Asked about the general security situation in many of the world’s hotspots at the moment, the 87-year-old Volcker said “we can’t sit back and be frightened just because we don’t like many things going on in the world,” adding that he was too old to worry much about his own investments anymore.

He did remark that the Russian economy was clearly in trouble with its heavy dependency on natural resources causing a recession that will be interesting to see how the Putin regime can “get out of it.”

Finally, Volcker said that Europe is quickly learning lessons from its own delicate situation, and has been doing better in its slow recovery, but that Greece “hasn’t helped.”

He said the best that can be hoped for is a “reasonable recovery, not a big boom”, but enough growth to allow for a small degree of expansionary policies, especially now that inflation has been kept in check. He expressed hope in the signs of turnaround in the sluggish economies of southern Europe like Spain and Portugal, though “Italy’s in a bind,” he added.

In any case, he said that a united currency requires Europe to look toward avoiding great imbalances that lead to difficult adjustment processes.

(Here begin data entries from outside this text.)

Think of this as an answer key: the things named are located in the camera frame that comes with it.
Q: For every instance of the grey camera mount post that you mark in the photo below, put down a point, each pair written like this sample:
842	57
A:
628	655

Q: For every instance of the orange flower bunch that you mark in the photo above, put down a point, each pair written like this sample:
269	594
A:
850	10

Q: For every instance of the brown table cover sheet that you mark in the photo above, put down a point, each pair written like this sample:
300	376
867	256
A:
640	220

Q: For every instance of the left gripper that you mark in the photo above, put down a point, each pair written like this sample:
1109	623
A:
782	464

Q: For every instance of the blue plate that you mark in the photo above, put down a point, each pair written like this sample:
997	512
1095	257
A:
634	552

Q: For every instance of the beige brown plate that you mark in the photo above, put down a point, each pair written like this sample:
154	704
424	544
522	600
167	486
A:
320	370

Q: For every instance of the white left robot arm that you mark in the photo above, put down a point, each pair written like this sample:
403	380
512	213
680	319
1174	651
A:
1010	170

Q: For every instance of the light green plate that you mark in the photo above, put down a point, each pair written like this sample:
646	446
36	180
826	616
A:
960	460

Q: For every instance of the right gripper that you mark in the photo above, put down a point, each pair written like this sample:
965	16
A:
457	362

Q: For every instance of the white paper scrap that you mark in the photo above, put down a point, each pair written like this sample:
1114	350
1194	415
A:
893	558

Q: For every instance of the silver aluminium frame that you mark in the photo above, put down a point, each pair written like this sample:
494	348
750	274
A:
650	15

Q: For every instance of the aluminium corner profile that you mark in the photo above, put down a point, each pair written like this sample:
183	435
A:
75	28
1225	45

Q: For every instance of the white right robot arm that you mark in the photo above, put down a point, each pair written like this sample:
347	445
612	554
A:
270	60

“You have to live with that and take measures,” he said, concluding that the lesson to be learned was that it shouldn’t have been let to get to that point in the first place, that “there is a need for stronger policy determination.”

His final message to Europe: “Find a way to grow without so much debt – a lesson for all of us.

“Be part of this western world and thrive and restore your aggregate economy, which is larger than that of the US, by the way.

Living alongside Russia and China is a challenge for all of us in the world, and the good, strong, healthy European democracies are a benefit to the world.”